Given a text (T) and a dictionary (D), how can I find all words that occur in the text?
A1. One can assume that there are just few repetitions of characters in T, for example, the T is in Chinese.
A2. Iterating over the D, as one may suspect, is costly. Thus it either should be preproccessed, broken down or simply: Multiple iterations should be avoided.
A3. The upper length of a word is L and comparatively small compared to the text.
B1. The simplest solutions might be to just iterate over D for every substring of sensible length I have in my T. This method would definitely guarantee me that all words are found. This however seems vastly inefficient.

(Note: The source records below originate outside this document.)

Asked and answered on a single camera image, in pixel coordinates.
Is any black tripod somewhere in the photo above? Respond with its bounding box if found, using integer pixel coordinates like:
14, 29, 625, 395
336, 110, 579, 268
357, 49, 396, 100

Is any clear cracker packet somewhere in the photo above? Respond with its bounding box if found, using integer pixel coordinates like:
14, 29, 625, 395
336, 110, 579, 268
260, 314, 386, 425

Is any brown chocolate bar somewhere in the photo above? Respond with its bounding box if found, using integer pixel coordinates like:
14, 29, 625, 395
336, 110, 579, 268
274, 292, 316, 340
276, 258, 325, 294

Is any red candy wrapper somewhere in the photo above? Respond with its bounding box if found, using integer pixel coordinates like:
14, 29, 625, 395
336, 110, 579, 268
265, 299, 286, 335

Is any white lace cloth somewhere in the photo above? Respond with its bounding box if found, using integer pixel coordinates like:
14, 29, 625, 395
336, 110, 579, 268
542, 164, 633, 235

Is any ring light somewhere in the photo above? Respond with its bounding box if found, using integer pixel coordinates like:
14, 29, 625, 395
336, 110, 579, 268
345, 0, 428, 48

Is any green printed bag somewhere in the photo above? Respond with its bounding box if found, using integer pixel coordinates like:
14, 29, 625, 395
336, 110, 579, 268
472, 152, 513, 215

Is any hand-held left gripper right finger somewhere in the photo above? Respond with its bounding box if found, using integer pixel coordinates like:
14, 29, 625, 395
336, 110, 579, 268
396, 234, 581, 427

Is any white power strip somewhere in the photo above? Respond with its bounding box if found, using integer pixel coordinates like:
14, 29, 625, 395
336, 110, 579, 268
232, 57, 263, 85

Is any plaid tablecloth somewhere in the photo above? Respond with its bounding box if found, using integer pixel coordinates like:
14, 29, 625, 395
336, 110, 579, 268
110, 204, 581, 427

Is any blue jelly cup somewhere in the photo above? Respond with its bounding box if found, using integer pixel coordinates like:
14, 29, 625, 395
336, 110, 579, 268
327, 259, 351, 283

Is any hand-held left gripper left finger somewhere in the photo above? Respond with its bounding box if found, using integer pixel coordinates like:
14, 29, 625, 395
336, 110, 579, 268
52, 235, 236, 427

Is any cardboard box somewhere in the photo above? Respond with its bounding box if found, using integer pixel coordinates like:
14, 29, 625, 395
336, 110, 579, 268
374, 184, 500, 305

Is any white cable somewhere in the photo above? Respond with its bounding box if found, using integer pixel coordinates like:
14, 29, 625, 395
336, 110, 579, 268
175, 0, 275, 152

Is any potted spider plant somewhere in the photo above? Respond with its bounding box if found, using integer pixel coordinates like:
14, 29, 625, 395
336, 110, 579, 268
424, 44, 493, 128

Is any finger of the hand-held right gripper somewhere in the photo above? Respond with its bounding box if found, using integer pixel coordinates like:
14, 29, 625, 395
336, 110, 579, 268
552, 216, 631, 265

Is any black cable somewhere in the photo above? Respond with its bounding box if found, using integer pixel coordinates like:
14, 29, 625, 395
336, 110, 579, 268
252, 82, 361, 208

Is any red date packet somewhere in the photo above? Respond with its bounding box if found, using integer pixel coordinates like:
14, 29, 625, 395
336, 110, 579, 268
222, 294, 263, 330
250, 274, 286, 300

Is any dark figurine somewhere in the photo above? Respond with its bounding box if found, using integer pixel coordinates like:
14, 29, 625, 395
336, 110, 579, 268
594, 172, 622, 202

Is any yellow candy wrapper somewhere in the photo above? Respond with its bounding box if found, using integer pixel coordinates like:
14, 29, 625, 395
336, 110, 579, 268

B2. Another idea would be to iterate over the text once, retrieve all characters in T in a set and proceed as in B1 for finding all words.
B3. This variation could work like B2, however would use/assert that D is in lexicographical order. That means, it would actually only check words with the same starting characters. Possibly I could also use a look ahead of the characters following my current character T. I would iterate over the D just once, over T multiple times. This however seems bearable.
B4. Here, I would also proceed like in B3, however re-order D in such a way, that more likely occurring words T are checked earlier. The problem here: How do I find out, what words are occurring more likely? I would have to first digest a lot more data beforehand and be then sure that what I then measure, is actually what I want to measure..
Surely, there are many other possibilities, likely more sophisticated ones. But what is the current state of the art? How can one do this / approach this problem best?